Design and synthesis of cancer-cell-membrane-camouflaged hemoporfin-Cu9S8 nanoagents for homotypic tumor-targeted photothermal-sonodynamic therapy

Multimodal therapies have aroused great interest in tumor therapy due to their highly effective antitumor effect. However, immune clearance limits the practical application of nanoagents-based multimodal therapies. To solve this problem, we have designed hemoporfin-Cu9S8 hollow nanospheres camouflaged with the CT26 cell membrane (CCM) as a model of multifunctional agents, achieving homologous-targeted synergistic photothermal therapy (PTT) and sonodynamic therapy (SDT).
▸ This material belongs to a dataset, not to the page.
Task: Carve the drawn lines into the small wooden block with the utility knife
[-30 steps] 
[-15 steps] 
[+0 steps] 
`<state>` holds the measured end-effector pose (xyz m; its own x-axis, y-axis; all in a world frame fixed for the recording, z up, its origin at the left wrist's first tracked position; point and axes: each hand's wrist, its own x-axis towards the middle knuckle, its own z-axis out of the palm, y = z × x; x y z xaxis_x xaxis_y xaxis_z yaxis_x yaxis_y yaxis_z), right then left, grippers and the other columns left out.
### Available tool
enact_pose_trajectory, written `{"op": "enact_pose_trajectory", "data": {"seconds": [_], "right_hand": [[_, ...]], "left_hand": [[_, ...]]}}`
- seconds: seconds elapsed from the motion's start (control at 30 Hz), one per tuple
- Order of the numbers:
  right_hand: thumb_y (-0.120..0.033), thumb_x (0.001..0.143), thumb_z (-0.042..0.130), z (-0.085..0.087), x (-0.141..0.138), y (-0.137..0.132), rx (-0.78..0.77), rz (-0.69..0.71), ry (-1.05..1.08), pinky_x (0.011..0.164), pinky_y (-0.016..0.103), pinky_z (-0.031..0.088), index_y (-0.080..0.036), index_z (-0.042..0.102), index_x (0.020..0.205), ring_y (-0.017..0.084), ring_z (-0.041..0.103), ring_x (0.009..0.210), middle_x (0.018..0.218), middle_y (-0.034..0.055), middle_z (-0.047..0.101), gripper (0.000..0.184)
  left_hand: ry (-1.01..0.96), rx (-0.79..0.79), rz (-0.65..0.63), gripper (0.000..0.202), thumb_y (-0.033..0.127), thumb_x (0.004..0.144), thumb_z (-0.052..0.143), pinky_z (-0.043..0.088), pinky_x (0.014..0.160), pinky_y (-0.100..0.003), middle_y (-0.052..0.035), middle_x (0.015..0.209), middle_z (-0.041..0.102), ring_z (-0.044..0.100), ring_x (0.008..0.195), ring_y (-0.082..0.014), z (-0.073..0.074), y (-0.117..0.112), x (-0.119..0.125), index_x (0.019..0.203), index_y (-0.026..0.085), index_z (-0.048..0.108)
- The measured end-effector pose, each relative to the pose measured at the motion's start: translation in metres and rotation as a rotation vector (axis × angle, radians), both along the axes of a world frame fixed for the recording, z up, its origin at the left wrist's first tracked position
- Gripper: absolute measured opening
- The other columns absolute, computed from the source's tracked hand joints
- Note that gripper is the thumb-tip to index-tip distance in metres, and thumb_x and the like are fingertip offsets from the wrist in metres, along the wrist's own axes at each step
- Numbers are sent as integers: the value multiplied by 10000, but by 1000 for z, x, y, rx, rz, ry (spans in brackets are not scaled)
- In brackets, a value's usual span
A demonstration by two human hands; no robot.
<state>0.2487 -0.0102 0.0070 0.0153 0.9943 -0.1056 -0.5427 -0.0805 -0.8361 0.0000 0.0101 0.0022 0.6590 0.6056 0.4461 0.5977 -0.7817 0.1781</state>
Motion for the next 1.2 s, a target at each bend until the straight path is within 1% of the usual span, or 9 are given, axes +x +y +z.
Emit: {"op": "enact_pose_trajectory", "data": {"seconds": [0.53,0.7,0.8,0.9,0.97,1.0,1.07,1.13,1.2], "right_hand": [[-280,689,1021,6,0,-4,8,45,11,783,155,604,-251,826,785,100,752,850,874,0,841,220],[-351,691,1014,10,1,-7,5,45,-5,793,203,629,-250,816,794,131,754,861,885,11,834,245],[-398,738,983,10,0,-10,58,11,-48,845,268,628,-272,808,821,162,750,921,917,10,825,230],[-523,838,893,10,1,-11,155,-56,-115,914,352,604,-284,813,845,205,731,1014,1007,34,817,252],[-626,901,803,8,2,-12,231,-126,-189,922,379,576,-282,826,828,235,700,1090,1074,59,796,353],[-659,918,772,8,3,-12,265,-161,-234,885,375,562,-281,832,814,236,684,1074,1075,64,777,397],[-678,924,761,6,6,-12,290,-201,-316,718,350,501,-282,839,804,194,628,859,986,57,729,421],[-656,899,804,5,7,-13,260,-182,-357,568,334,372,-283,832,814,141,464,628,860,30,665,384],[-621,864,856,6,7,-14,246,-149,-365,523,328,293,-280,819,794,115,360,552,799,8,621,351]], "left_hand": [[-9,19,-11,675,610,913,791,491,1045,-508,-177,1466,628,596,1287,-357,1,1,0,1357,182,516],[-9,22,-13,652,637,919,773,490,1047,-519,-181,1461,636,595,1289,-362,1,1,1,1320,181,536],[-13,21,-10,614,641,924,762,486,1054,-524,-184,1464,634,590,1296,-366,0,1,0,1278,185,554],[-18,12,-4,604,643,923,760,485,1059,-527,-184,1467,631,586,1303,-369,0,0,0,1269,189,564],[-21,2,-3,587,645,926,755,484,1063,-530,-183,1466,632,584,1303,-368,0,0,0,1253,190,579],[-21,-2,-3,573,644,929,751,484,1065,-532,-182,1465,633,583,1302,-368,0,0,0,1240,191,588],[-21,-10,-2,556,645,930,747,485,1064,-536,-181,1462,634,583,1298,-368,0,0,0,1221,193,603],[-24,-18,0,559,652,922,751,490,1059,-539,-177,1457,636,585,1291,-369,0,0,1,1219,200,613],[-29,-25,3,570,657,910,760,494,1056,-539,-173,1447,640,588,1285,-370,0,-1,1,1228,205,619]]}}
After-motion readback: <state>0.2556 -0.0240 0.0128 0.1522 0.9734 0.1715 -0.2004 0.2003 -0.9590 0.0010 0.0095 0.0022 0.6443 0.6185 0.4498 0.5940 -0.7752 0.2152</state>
Hollow Cu9S8 as photothermal agents and carriers have been obtained through sulfurizing cuprous oxide (Cu2O) nanoparticles through "Kirkendall effect", and they exhibit hollow nanospheres structure with a size of ∼200 nm. Then, Cu9S8 nanospheres could be used to load with hemoporfin sonosensitizers, and then hemoporfin-Cu9S8 nanospheres (abbreviated as H-Cu9S8) can be further surface-camouflaged with CCM. H-Cu9S8@CCM nanospheres exhibit a broad photoabsorption in the range of 700–1100 nm and high photothermal conversion efficiency of 39.8% under 1064 nm laser irradiation for subsequent PTT. In addition, under the excitation of ultrasound, the loaded hemoporfin could generate 1O2 for subsequent SDT. Especially, H-Cu9S8@CCM NPs are featured with biocompatibility and homologous targeting capacity. When intravenously (i.v.) injected into mice, H-Cu9S8@CCM NPs display a higher blood circulation half-life (3.17 h, 6.47 times) and tumor accumulation amount (18.75% ID/g, 1.94 times), compared to H-Cu9S8 NPs (0.49 h, 9.68% ID/g) without CCM. In addition, upon 1064 nm laser and ultrasound irradiation, H-Cu9S8@CCM NPs can inhibit tumor growth more efficiently due to high accumulation efficiency and synergistic PTT-SDT functions. Therefore, the present study provides some insight into the design of multifunctional efficient agents for homotypic tumor-targeted therapy.